O CHEGA diz ser “imperativo questionar a eficácia e a ética de utilizar o serviço militar e as Forças Armadas, uma instituição basilar da Defesa Nacional e de representação da soberania do Estado, como meio de reabilitação social” e defende que “o serviço militar, com suas exigências, disciplina e valores, não deve ser visto como um mecanismo punitivo ou alternativo ao sistema de justiça juvenil”.

“Por outro lado, a proposta levanta sérias questões sobre a segurança, tanto para os jovens envolvidos quanto para os membros das Forças Armadas”, argumentam os deputados, sustentando que “a integração de indivíduos com histórico de delinquência, sem um processo adequado de avaliação e acompanhamento, pode comprometer a coesão, a moral e a eficácia operacional das unidades militares”.

Esta segunda-feira, a ministra da Administração Interna concordou que o serviço militar obrigatório pode ser uma alternativa para jovens que cometam pequenos delitos, à semelhança do que tinha defendido Nuno Melo.

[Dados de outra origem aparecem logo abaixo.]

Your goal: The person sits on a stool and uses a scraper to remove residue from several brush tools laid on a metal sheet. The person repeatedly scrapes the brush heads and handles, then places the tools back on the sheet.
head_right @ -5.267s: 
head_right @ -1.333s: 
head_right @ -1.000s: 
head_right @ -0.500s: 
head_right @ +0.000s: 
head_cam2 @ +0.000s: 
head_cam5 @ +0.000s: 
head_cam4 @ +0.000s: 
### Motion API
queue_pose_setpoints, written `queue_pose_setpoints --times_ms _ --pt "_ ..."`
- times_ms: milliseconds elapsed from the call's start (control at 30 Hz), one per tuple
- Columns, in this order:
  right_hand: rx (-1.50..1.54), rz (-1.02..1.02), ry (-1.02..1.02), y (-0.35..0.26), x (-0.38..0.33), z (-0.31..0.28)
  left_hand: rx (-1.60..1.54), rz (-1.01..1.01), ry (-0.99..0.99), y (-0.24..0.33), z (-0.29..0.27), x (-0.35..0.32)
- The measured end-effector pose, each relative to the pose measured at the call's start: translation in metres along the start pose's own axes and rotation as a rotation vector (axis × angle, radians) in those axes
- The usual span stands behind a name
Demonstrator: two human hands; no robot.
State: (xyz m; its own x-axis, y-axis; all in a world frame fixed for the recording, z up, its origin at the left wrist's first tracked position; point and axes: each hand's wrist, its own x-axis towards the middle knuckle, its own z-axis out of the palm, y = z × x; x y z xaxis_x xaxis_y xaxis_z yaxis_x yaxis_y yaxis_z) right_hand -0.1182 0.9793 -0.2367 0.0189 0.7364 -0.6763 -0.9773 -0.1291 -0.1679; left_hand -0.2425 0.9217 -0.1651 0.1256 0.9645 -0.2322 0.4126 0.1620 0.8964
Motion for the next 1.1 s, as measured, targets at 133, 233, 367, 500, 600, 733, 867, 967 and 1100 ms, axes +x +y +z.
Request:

“Aquilo que temos de admitir é que todas as soluções é intenção do Governo implementá-las, adaptá-las aos atuais contextos que, como sabem, são muito exigentes”, referiu a ministra.

A declaração da ministra surge após Nuno Melo ter defendido, no fim de semana, na Universidade Europa, uma iniciativa de formação política do PSD, que o serviço militar poderia ser uma alternativa para jovens que cometem pequenos delitos em vez de serem colocados em instituições que, “na maior pare dos casos, só funcionam como uma escola de crime para a vida”, ao mesmo tempo que afirmou não haver condições políticas para voltar a impor o serviço militar obrigatório.

O diploma que regula o regime aplicável em matéria penal aos jovens com idade entre os 16 e os 21 anos é de 1982 e possibilita que a “um jovem imputável até aos 21 anos possa ser aplicada tão-só uma medida corretiva”.

As medidas possíveis previstas no diploma, que só se aplicam quando estão em causa penas de prisão até dois anos, são a admoestação, a imposição de determinadas obrigações que tenham em conta a “dignidade e a reinserção social do jovem”, a multa e, por último, o internamento em centros de detenção.